INQUIRIES
Miguel Abreu Gallery is pleased to announce the opening, on Sunday, November 4th, of Bubble Revision, a collaborative exhibition by Alexander Carver, Pieter Schoolwerth, and Avery Singer. The show will be on view at our 88 Eldridge Street location.
Gilded dawn light shimmers on the surface of towering reservoir pools and across the pristine concrete pathways of the virtual park of tomorrow that is the backdrop of Bubble Revision. The aesthetic is at once regal, democratic, and antiseptic, a radically new kind of public space that reimagines the demands of heterogeneous use. Taking its name from a notation in AutoCad spatial rendering software that designates a need for design correction, Bubble Revision constitutes the point of convergence between diagrammatic mapping, material production, and reality’s virtual overlay. Following the persistent need for modification and reassessment in design and engineering, the show proposes a complex network of reflection through painting that strives for the ideal of a perfect model while at the same time embodying the inevitability of corrupted planning.
Together, Alexander Carver, Pieter Schoolwerth, and Avery Singer establish a conversation in and about painting that cuts across the seemingly secure positions of artist and spectator to examine the unseen bureaucratic structures that predicate spaces of collective experience. The artists foreground collaboration as an essential creative process in an otherwise fractured world, engaging their practices as a kind of urgent group consultation outlining alternative ways for generative coexisting. Their elaborate virtual model forms the framework from which each artist’s contribution is derived, with interconnected scenes developing into a magnificent technological wonderland that triggers a quasi-hedonistic excitement. Hot tubs and pools abound, as well as DJ booths, high-end workout equipment, panoramic televisions, and a concert stage, all situated in a futuristic structure of elevated, glass-bottom cisterns. But the Carver-Schoolwerth-Singer park of tomorrow is not simply a fantasy construct. Rather, their virtual design adheres to the laws of the built world, following rational systems and the physics of materials. Even the most extravagant element—twisting tubes of pink and red that make up a vein and artery network—forms complex plumbing carrying water from the cisterns to various pools and bathrooms. Here, the questions of public norms and individual agency, of leisure and necessity, and of waste and resources determine the landscape of artistic vision.
In Bubble Revision, painting exists in the perpetual act of transgressing its own material identity, offering an antidote to the constricted experience of bodies increasingly bound by the latent cultural coercion of an over-engineered world and our new state of interpesonal hyper-surveillence. The park’s seemingly arbitrary set pieces, upon closer examination, develop an iconography oscillating between the nefarious and the wholly permissive. Architecture turns punitive, and absolute transparency absorbs any refuge of privacy, risking the boundary between aesthetic purity and the pornographic. Out of this virtual template—a zone of collaborative habitation one step removed from the real world—Carver, Schoolwerth, and Singer derive new vocabularies for painting, scrutinizing the dangers implicit to current social relations as a schematic for new image formation.
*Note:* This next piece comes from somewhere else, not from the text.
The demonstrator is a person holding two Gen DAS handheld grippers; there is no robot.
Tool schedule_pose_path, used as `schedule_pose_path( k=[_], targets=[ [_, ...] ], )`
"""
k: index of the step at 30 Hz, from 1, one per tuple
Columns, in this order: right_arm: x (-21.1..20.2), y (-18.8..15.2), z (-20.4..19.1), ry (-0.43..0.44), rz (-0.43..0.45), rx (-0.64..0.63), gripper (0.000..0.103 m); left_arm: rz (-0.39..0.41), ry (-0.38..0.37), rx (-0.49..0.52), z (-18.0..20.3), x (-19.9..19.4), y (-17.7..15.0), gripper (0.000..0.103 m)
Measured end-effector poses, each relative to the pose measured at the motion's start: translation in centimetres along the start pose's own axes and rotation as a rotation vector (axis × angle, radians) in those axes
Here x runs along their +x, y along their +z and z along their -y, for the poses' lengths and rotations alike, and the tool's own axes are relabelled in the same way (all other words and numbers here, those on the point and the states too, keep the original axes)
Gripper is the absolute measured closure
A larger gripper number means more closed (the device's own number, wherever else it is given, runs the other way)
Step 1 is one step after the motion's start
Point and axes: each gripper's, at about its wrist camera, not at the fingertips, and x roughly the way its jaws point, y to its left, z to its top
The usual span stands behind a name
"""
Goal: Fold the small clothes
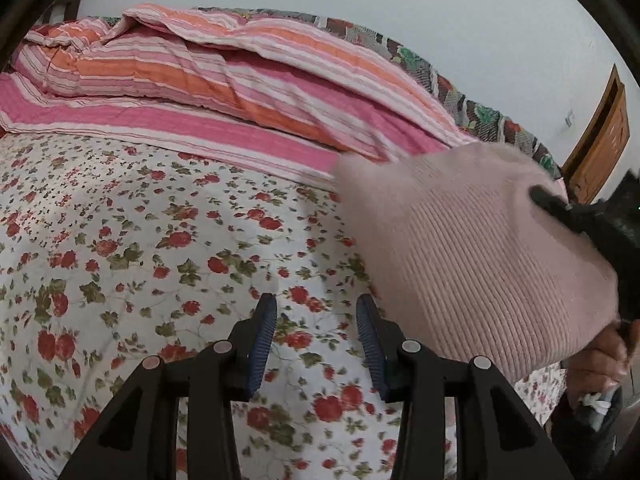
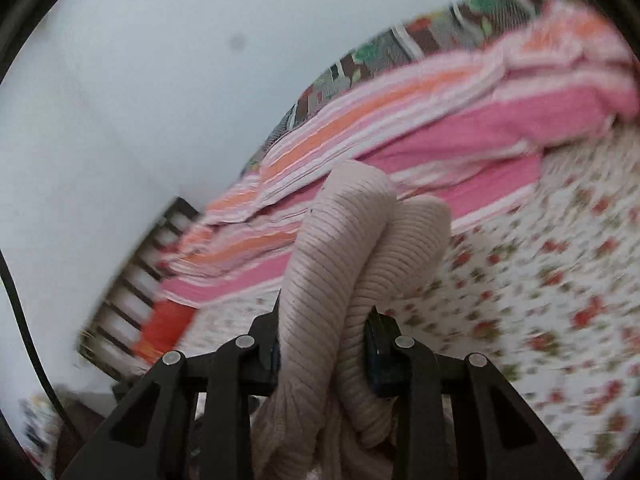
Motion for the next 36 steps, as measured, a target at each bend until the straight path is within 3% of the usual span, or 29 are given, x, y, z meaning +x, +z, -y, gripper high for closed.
schedule_pose_path(
  k=[2, 5, 7, 9, 12, 14, 23, 29, 33, 35, 36],
  targets=[
    [1.8, -0.7, 3.1, -0.066, -0.044, 0.014, 0.07, -0.014, 0.004, 0.002, -0.2, 0.9, -0.1, 0.064],
    [4.3, -2.3, 8.7, -0.251, -0.148, 0.046, 0.069, -0.031, -0.025, 0.013, 0.3, 2.6, -0.4, 0.064],
    [3.6, -2.4, 10.9, -0.177, -0.146, 0.072, 0.065, -0.039, -0.041, 0.018, 1.0, 3.6, -0.5, 0.064],
    [3.0, -2.1, 10.4, -0.181, -0.154, 0.013, 0.061, -0.056, -0.057, 0.023, 2.0, 4.9, -0.4, 0.064],
    [2.2, -2.2, 8.2, -0.254, -0.135, -0.147, 0.059, -0.066, -0.095, 0.037, 3.4, 5.7, -0.7, 0.064],
    [1.5, -2.6, 7.3, -0.275, -0.119, -0.208, 0.059, -0.051, -0.078, 0.055, 4.0, 5.3, -1.2, 0.064],
    [-2.6, -3.5, 6.5, -0.258, -0.1, -0.208, 0.059, -0.115, -0.093, 0.137, 4.9, 2.1, -4.9, 0.064],
    [-4.9, -5.1, 3.8, -0.238, -0.101, -0.248, 0.059, -0.176, -0.126, 0.191, 6.9, 2.2, -7.4, 0.064],
    [-4.9, -6.5, 2.9, -0.268, -0.124, -0.276, 0.06, -0.184, -0.07, 0.234, 8.1, 2.8, -8.2, 0.064],
    [-4.1, -7.2, 2.6, -0.3, -0.14, -0.297, 0.071, -0.158, -0.05, 0.245, 8.4, 2.8, -8.2, 0.078],
    [-3.7, -7.4, 2.6, -0.302, -0.154, -0.3, 0.086, -0.145, -0.046, 0.245, 8.3, 2.6, -8.0, 0.08]
  ],
)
Bubble Revision is the sequel to Call Out Tools, an exhibition currently on view at Kraupa-Tuskany Zeilder, Berlin.
Alexander Carver (b. 1984, Boise, Idaho) lives and works in New York. Carver’s varied source material often derives from engineering plans, legal texts, architectural blueprints, or at times medieval iconography. He builds up his paintings like active membranes that receive pictographic subject matter through indirect techniques, such as frottage, stenciling, screen printing, or scraping.
Pieter Schoolwerth (b. 1970, St. Louis, Missouri) lives and works in New York. Schoolwerth’s ‘painting in the last instance’ captures invisible flows of abstraction that structure contemporary experience, and turns them into motifs for an elaborate new kind of figurative painting, with group portraiture as his main area of focus. In his work, the stuff of paint itself appears at the end of a layered, multi-media process only to supplement an already constituted image. Compression and superimposition are recurring features in his imagery.
Avery Singer (b. 1987, New York, New York) lives and works in New York. Singer’s iconographically complex airbrush paintings combine early 20th century aesthetics, cinematic pictorial space and abstractions familiar to us from the digital world. In the three Sensory Deprivation Tank works included in the exhibition, she experiments with the fundamental issues of light and space in painting. “I was interested particularly in the challenge of light passing through water. Depicting water and light is particularly challenging in painting and has a long history. Because the paintings take place in a bathroom, I chose the site of the shower as the focus of the works.”